● Task goal
Repeat word for word the lines starting at the one with "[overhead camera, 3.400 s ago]" and ending at the final line of the material, both ends included; omit pictures.

● Dataset section
********
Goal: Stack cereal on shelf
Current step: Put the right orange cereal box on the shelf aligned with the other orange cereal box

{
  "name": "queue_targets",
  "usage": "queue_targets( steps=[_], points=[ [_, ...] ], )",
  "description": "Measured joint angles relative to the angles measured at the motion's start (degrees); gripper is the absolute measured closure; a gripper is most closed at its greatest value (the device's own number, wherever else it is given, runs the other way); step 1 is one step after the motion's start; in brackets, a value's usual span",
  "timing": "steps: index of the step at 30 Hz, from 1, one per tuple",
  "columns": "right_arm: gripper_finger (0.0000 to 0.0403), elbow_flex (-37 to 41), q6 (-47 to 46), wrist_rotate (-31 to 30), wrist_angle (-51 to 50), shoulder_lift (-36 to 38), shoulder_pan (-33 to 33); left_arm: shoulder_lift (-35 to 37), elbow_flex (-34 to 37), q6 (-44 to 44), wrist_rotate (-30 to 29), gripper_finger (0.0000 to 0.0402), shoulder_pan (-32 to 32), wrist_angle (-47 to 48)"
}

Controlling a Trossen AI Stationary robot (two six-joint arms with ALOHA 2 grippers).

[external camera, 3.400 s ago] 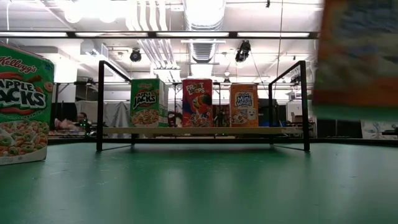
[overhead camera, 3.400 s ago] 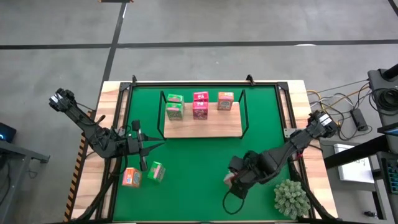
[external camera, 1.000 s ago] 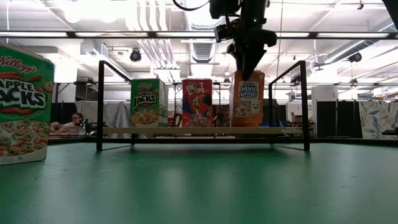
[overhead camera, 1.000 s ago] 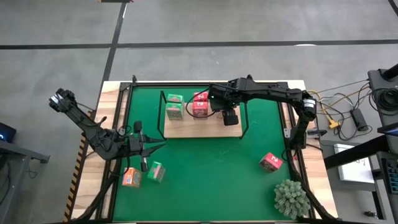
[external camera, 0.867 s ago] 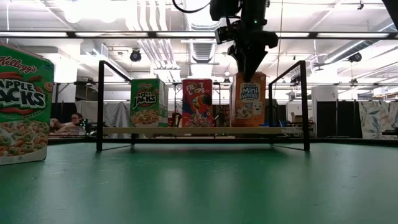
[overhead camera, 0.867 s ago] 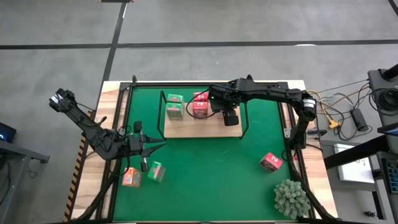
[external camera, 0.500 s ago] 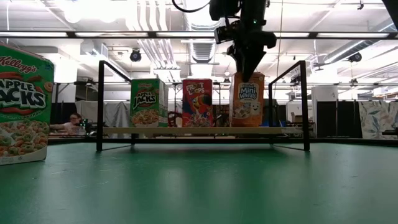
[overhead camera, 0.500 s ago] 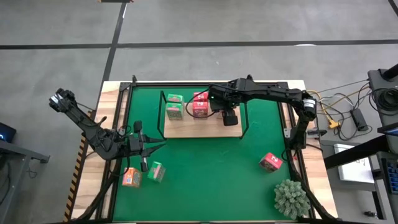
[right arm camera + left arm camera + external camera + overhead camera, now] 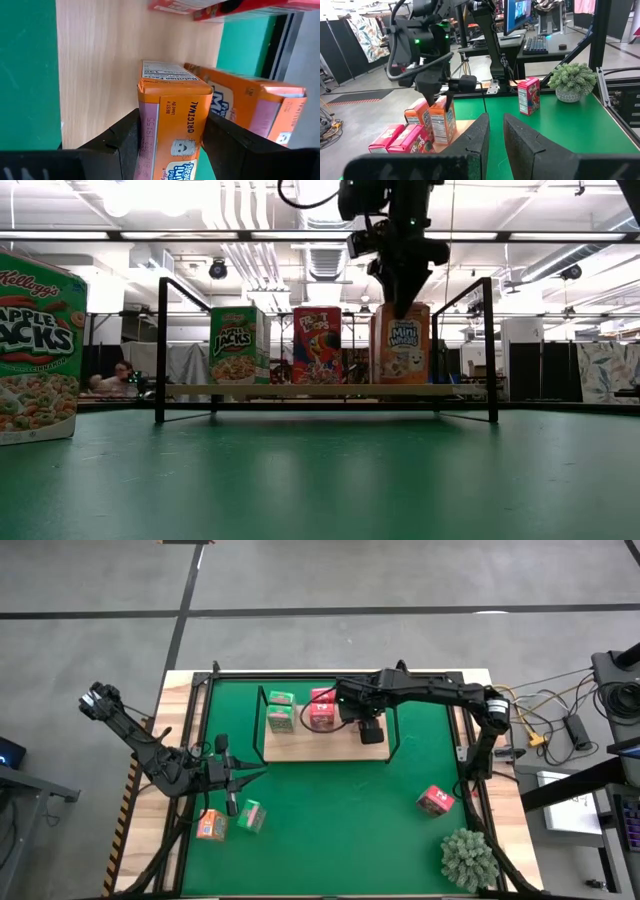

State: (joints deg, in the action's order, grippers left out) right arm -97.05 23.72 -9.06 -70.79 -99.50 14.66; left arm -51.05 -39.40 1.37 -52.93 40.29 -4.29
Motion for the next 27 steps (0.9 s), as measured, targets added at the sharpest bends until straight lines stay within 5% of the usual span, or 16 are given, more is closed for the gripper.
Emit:
queue_targets(
  steps=[27],
  points=[
    [0.0221, 0.74, 0.33, 0.33, 1.38, -0.04, 0.00, 0.02, 0.00, 0.00, 0.01, 0.0362, 0.00, 0.00]
  ],
)
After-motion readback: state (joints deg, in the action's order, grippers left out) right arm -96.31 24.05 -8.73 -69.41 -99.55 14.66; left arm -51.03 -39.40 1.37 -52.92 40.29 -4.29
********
● Task response
[overhead camera, 3.400 s ago] 
[external camera, 1.000 s ago] 
[overhead camera, 1.000 s ago] 
[external camera, 0.867 s ago] 
[overhead camera, 0.867 s ago] 
[external camera, 0.500 s ago] 
[overhead camera, 0.500 s ago] 
[right arm camera + left arm camera + external camera + overhead camera, now] 

State: (joints deg, in the action's order, grippers left out) right arm -97.05 23.72 -9.06 -70.79 -99.50 14.66; left arm -51.05 -39.40 1.37 -52.93 40.29 -4.29
Motion for the next 27 steps (0.9 s), as measured, targets added at the sharpest bends until straight lines stay within 5% of the usual span, or 16 are given, more is closed for the gripper.
Emit:
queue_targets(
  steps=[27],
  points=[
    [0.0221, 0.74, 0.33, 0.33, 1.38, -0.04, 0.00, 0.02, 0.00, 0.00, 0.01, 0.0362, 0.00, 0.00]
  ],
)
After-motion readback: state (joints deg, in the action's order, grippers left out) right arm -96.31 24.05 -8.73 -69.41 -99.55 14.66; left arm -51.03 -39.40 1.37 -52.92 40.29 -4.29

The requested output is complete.